Home

Awesome

PyPI version License

Open Access harvester

This tool is a Python utility for harvesting efficiently a very large Open Access collection of scholar PDF, XML and metadata, from the Unpaywall dataset, from PubMed Central or from a given list of DOI:

The utility can be used in particular to harvest the full Unpaywall dataset (PDF) and the full PMC publications (PDF and corresponding JATS/NLM XML files). The tool is designed to scale to several ten million of full text and metadata downloads.

Requirements

The utility requires Python 3.6 or more. It is developed for a deployment on a POSIX/Linux server (it uses imagemagick to generate thumbnails, gzip and wget as external process). An S3 account and a dedicated S3 bucket or a SWIFT object storage and a dedicated SWIFT container must have been created for the cloud storage of the data collection.

The utility will use some local storage dedicated to the embedded databases keeping track of the advancement of the harvesting, metadata and temporary downloaded resources. Consider a few GB of free space for a large scale harvesting of TB of PDF.

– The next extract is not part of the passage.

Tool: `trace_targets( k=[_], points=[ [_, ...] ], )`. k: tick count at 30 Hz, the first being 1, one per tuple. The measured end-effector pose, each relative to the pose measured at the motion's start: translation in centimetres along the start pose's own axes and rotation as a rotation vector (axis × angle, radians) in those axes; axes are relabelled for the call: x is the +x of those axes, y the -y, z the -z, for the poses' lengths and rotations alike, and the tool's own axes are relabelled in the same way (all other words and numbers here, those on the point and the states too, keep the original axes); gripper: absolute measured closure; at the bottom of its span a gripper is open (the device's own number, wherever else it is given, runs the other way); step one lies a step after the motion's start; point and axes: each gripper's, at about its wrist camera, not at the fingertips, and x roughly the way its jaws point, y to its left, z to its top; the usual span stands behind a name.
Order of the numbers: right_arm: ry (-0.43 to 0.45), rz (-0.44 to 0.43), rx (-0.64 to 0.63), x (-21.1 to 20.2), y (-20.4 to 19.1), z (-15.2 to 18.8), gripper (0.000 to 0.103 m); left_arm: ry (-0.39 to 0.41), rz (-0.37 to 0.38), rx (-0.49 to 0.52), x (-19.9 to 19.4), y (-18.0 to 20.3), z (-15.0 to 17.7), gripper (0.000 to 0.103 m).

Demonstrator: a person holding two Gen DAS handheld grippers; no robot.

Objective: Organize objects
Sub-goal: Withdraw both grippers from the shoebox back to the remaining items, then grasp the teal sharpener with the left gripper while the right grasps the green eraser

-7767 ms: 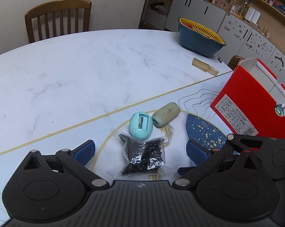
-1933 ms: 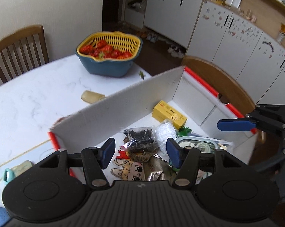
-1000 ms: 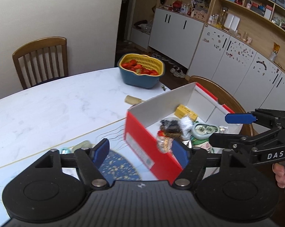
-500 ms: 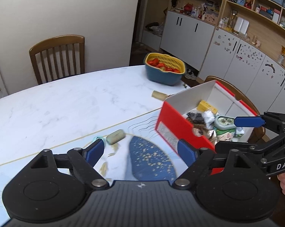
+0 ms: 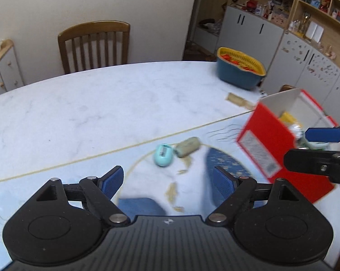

Storage: as a rule of thumb, consider bewteen 1 and 1.5 TB for storing 1 million scholar PDF. As of May 2023, we harvested 35M full texts for the full Unpaywall collection, which takes around 45TB storage space.

Install

Get the github repo:

git clone https://github.com/kermitt2/biblio_glutton_harvester
cd biblio_glutton_harvester

It is advised to setup first a virtual environment to avoid falling into one of these gloomy python dependency marshlands:

virtualenv --system-site-packages -p python3 env
source env/bin/activate

Install the dependencies and the project:

python3 -m pip install -r requirements.txt
python3 -m pip install -e .

For generating thumbnails corresponding to the harvested PDF, ImageMagick must be installed. For instance on Ubuntu:

apt-get install imagemagick

Using PyPI package

PyPI packages are available for stable versions. Latest stable version is 0.2.3:

python3 -m pip install biblio_glutton_harvester==0.2.3

Configuration

A configuration file must be completed, by default the file config.yaml will be used, but it is also possible to use it as a template and specifies a particular configuration file when using the tool (via the --config parameter).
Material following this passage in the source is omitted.